Work to complete: Return the data below exactly, please, but drop the pictures.

^^^^^^^^^^^^^^^^

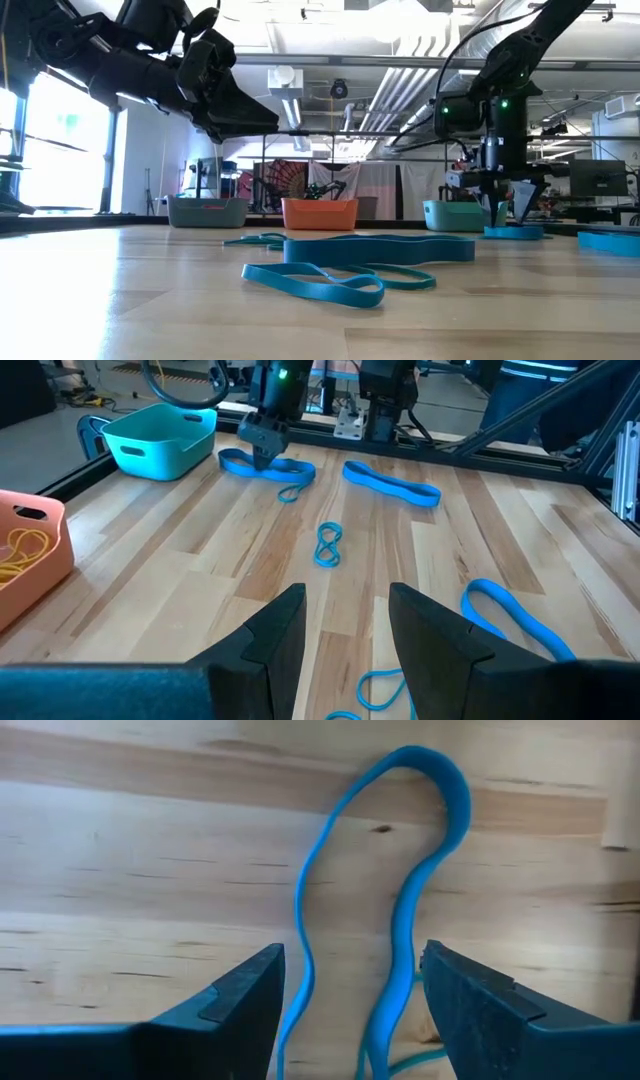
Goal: Sort rubber bands into baskets
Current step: Put the blue rubber band into the light blue bin
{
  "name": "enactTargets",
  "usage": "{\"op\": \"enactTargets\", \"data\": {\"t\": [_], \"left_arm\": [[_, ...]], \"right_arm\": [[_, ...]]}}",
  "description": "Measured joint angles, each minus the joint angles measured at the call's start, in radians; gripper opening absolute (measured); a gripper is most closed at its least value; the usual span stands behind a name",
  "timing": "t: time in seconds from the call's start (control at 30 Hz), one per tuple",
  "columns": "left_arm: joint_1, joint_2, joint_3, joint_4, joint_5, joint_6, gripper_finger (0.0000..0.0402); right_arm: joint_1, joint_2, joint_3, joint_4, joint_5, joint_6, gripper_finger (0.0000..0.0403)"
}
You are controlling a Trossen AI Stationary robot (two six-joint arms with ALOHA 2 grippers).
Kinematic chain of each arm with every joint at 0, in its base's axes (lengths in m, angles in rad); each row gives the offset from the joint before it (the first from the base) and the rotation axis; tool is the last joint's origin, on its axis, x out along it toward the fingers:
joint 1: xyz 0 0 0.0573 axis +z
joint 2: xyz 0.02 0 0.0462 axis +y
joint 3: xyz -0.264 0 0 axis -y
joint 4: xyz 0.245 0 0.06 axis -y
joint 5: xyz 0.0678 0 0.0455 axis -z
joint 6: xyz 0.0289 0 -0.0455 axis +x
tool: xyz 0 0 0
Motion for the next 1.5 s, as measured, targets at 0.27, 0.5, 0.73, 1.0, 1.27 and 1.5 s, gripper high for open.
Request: {"op": "enactTargets", "data": {"t": [0.27, 0.5, 0.73, 1.0, 1.27, 1.5], "left_arm": [[0.0, 0.0, 0.0, -0.005, 0.0, 0.001, 0.0138], [0.0, 0.0, 0.0, -0.006, 0.0, 0.001, 0.0138], [0.0, 0.0, 0.0, -0.007, 0.0, 0.002, 0.0138], [0.0, 0.0, 0.0, -0.011, 0.0, 0.002, 0.0138], [0.0, 0.0, 0.0, -0.012, 0.0, -0.001, 0.0138], [-0.001, 0.0, 0.0, -0.012, 0.0, -0.026, 0.0138]], "right_arm": [[-0.011, 0.054, 0.0, 0.007, -0.014, -0.012, 0.0225], [-0.011, 0.068, 0.002, 0.032, -0.023, -0.077, 0.0203], [-0.008, 0.07, 0.002, 0.063, -0.062, -0.176, 0.0051], [0.039, 0.045, 0.038, -0.013, 0.007, -0.285, 0.0007], [0.036, 0.031, 0.209, -0.193, 0.181, -0.524, 0.0002], [-0.046, 0.031, 0.359, -0.22, 0.251, -0.843, 0.0001]]}}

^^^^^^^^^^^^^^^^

Exercise solution:
Goal: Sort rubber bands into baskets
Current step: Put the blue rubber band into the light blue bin
{
  "name": "enactTargets",
  "usage": "{\"op\": \"enactTargets\", \"data\": {\"t\": [_], \"left_arm\": [[_, ...]], \"right_arm\": [[_, ...]]}}",
  "description": "Measured joint angles, each minus the joint angles measured at the call's start, in radians; gripper opening absolute (measured); a gripper is most closed at its least value; the usual span stands behind a name",
  "timing": "t: time in seconds from the call's start (control at 30 Hz), one per tuple",
  "columns": "left_arm: joint_1, joint_2, joint_3, joint_4, joint_5, joint_6, gripper_finger (0.0000..0.0402); right_arm: joint_1, joint_2, joint_3, joint_4, joint_5, joint_6, gripper_finger (0.0000..0.0403)"
}
You are controlling a Trossen AI Stationary robot (two six-joint arms with ALOHA 2 grippers).
Kinematic chain of each arm with every joint at 0, in its base's axes (lengths in m, angles in rad); each row gives the offset from the joint before it (the first from the base) and the rotation axis; tool is the last joint's origin, on its axis, x out along it toward the fingers:
joint 1: xyz 0 0 0.0573 axis +z
joint 2: xyz 0.02 0 0.0462 axis +y
joint 3: xyz -0.264 0 0 axis -y
joint 4: xyz 0.245 0 0.06 axis -y
joint 5: xyz 0.0678 0 0.0455 axis -z
joint 6: xyz 0.0289 0 -0.0455 axis +x
tool: xyz 0 0 0
Motion for the next 1.5 s, as measured, targets at 0.27, 0.5, 0.73, 1.0, 1.27 and 1.5 s, gripper high for open.
Request: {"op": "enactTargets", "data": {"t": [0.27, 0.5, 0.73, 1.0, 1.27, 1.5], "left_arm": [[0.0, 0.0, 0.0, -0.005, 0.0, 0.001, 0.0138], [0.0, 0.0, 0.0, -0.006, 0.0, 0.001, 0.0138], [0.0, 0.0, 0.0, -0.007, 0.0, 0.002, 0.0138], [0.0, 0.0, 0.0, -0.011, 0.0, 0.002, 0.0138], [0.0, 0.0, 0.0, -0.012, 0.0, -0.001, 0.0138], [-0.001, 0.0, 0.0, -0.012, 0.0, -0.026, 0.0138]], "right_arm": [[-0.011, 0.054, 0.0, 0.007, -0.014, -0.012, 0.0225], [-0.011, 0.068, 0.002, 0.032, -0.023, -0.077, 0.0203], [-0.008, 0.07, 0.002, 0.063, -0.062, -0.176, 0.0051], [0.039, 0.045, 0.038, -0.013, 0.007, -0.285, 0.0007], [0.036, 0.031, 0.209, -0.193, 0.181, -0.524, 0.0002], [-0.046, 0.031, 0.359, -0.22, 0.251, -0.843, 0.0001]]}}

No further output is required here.